• Task requirements:
Lines from the start of the data through the line containing "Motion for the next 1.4" must be given again exactly. Leave the others out.

[Extracted data entries]
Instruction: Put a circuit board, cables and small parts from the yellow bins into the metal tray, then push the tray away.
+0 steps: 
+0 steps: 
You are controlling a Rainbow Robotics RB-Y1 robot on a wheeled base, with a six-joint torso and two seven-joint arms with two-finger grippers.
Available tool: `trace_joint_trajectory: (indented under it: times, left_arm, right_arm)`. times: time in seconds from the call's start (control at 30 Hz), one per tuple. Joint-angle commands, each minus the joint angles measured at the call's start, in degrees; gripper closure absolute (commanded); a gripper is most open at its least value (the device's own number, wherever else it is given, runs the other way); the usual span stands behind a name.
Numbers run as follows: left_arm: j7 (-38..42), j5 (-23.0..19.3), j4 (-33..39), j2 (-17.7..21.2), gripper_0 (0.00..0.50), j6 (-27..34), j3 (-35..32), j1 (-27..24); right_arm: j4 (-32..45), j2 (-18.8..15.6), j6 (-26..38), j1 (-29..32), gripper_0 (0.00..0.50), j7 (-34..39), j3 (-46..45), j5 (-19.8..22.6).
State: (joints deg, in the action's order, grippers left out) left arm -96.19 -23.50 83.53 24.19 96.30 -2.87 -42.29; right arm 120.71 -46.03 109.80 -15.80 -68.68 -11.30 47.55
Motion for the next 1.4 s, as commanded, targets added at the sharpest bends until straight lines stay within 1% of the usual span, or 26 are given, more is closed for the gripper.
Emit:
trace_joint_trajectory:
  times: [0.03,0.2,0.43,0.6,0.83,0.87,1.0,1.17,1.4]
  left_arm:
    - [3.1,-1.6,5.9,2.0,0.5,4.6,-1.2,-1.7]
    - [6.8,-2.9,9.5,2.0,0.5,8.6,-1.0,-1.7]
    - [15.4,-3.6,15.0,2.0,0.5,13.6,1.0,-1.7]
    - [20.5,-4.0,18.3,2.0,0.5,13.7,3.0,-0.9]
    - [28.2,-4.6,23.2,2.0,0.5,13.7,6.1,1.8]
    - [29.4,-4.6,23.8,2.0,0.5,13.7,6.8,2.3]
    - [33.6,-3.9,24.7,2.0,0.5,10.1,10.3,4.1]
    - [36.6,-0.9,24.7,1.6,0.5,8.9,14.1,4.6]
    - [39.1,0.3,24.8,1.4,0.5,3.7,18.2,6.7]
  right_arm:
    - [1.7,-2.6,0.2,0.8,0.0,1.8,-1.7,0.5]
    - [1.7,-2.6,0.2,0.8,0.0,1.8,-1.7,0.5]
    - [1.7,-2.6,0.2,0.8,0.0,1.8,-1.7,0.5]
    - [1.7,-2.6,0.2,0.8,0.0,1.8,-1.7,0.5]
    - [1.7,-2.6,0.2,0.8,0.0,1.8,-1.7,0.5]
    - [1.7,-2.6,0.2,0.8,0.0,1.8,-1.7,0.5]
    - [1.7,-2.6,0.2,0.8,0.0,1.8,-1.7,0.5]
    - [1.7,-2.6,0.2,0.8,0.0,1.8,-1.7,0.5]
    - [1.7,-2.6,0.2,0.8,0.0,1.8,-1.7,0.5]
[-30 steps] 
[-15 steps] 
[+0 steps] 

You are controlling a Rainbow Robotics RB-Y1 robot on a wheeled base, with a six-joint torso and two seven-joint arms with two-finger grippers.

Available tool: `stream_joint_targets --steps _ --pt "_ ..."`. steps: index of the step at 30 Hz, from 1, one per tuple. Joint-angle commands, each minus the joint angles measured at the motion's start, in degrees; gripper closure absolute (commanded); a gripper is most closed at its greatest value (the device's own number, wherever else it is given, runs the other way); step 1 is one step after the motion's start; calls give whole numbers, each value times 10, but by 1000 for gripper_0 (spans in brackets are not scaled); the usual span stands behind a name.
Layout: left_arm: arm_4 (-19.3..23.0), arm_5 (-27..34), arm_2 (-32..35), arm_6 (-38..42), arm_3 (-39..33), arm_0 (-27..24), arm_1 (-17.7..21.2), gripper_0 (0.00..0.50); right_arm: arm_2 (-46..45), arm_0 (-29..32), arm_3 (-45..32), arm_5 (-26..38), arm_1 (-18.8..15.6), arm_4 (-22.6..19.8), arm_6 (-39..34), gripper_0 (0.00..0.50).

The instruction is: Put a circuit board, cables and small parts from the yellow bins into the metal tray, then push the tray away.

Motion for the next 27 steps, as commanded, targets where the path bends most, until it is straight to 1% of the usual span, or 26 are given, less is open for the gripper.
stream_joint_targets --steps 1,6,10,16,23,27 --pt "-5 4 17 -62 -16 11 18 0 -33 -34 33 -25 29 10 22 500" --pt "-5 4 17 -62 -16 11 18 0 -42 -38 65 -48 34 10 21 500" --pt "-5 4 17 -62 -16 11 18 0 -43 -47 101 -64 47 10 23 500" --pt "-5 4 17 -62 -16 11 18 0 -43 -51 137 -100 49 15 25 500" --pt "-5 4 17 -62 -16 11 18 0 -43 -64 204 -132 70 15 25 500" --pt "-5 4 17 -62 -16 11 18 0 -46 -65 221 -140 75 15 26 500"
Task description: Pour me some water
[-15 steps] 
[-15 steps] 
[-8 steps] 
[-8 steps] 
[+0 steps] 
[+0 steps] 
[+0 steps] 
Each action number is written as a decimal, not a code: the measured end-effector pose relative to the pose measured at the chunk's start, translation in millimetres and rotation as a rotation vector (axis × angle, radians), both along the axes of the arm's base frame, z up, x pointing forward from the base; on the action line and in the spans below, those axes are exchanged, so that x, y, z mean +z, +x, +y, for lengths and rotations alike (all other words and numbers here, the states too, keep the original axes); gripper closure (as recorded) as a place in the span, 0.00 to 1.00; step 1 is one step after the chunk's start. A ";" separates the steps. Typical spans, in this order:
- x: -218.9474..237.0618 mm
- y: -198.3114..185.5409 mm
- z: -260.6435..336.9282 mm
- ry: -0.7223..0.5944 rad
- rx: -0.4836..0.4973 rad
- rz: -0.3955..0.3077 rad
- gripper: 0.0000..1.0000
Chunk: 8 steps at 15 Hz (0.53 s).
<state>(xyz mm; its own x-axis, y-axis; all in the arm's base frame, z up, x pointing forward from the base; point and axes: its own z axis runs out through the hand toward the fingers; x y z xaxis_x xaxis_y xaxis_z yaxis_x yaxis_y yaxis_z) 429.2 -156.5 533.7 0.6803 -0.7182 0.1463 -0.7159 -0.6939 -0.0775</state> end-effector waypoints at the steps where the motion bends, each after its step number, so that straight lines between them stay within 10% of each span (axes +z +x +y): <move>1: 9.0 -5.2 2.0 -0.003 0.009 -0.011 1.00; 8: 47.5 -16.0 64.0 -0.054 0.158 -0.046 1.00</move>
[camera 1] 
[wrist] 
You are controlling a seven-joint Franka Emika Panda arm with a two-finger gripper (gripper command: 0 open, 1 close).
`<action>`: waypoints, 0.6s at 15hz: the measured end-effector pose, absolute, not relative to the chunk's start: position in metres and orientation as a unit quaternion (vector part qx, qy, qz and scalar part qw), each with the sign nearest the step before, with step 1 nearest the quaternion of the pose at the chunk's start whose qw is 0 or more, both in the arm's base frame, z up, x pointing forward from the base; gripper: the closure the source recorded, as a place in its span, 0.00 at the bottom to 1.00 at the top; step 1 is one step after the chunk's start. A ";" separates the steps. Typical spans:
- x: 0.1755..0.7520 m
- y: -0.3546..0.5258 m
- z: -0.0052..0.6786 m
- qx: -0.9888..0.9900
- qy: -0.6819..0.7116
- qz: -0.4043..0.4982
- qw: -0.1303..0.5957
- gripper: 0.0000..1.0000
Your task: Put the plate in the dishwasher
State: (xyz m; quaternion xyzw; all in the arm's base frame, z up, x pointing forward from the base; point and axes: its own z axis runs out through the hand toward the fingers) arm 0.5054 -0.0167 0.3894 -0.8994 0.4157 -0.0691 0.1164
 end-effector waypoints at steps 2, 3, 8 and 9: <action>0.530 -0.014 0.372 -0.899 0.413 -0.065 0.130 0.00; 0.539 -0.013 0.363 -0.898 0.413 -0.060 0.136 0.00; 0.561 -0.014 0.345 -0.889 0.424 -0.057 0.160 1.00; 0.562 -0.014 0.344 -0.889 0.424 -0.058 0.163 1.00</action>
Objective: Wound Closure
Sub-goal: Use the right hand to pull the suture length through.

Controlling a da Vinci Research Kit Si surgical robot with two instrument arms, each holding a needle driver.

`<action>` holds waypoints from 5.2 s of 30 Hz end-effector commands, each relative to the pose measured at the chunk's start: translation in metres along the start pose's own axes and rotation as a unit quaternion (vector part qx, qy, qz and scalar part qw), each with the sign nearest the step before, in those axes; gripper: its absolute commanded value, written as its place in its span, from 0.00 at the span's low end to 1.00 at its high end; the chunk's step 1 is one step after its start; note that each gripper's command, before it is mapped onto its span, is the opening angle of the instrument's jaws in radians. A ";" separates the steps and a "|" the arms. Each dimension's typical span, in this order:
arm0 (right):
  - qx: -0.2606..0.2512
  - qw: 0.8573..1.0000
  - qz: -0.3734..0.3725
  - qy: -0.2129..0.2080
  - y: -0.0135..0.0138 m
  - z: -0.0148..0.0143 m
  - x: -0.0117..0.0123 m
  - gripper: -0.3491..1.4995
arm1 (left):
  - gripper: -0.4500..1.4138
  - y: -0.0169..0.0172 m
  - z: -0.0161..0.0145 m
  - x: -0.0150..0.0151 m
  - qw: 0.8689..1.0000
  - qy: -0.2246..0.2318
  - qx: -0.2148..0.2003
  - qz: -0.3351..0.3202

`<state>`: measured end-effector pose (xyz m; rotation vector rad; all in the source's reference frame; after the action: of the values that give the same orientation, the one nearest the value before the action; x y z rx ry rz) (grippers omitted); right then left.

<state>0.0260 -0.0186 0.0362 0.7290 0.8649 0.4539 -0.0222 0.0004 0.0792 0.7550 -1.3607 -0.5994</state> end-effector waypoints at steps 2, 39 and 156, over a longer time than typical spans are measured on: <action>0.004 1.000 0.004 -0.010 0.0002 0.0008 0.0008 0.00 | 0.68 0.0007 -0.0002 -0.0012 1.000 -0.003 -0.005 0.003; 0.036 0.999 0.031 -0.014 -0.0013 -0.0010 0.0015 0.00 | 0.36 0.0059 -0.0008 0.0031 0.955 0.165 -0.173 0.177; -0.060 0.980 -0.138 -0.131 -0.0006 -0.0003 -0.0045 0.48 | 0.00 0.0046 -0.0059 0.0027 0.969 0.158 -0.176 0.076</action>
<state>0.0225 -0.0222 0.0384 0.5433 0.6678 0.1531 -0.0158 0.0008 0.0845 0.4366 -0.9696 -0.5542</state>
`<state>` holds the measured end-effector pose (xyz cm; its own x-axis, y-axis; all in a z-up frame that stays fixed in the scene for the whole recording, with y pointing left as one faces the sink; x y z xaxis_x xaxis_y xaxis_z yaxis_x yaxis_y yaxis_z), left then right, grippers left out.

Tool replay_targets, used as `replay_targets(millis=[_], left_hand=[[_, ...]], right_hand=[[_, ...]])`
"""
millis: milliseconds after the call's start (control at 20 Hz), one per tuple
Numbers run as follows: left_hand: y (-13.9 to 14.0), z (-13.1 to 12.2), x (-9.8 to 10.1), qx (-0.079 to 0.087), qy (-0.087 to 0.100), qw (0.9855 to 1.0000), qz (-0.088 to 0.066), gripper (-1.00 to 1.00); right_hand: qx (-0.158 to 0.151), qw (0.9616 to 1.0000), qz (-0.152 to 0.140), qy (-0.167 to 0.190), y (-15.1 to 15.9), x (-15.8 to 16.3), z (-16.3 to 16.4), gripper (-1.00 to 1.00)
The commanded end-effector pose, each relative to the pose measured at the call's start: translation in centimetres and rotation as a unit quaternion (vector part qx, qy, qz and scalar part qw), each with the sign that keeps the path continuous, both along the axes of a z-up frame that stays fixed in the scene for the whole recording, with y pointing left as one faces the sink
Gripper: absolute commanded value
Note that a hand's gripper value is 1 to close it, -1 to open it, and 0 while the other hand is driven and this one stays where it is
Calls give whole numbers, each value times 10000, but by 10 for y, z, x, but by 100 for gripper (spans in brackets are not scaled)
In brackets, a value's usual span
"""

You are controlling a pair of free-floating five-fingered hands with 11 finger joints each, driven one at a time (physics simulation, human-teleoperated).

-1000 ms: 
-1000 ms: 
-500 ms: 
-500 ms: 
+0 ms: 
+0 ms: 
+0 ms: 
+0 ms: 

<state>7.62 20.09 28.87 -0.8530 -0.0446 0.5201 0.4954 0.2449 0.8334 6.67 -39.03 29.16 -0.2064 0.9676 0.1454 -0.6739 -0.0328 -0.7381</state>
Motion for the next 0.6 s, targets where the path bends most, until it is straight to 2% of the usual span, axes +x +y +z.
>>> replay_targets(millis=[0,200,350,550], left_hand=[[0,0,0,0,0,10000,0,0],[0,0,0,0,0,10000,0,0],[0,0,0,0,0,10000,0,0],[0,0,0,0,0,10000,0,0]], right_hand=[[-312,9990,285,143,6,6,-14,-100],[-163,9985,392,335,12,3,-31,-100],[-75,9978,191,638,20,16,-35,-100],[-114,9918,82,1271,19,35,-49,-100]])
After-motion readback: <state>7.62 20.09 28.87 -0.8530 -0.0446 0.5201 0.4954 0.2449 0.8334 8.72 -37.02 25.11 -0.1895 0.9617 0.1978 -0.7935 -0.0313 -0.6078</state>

• Task solution:
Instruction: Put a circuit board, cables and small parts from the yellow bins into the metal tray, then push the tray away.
+0 steps: 
+0 steps: 
You are controlling a Rainbow Robotics RB-Y1 robot on a wheeled base, with a six-joint torso and two seven-joint arms with two-finger grippers.
Available tool: `trace_joint_trajectory: (indented under it: times, left_arm, right_arm)`. times: time in seconds from the call's start (control at 30 Hz), one per tuple. Joint-angle commands, each minus the joint angles measured at the call's start, in degrees; gripper closure absolute (commanded); a gripper is most open at its least value (the device's own number, wherever else it is given, runs the other way); the usual span stands behind a name.
Numbers run as follows: left_arm: j7 (-38..42), j5 (-23.0..19.3), j4 (-33..39), j2 (-17.7..21.2), gripper_0 (0.00..0.50), j6 (-27..34), j3 (-35..32), j1 (-27..24); right_arm: j4 (-32..45), j2 (-18.8..15.6), j6 (-26..38), j1 (-29..32), gripper_0 (0.00..0.50), j7 (-34..39), j3 (-46..45), j5 (-19.8..22.6).
State: (joints deg, in the action's order, grippers left out) left arm -96.19 -23.50 83.53 24.19 96.30 -2.87 -42.29; right arm 120.71 -46.03 109.80 -15.80 -68.68 -11.30 47.55
Motion for the next 1.4 s, as commanded, targets added at the sharpest bends until straight lines stay within 1% of the usual span, or 26 are given, more is closed for the gripper.

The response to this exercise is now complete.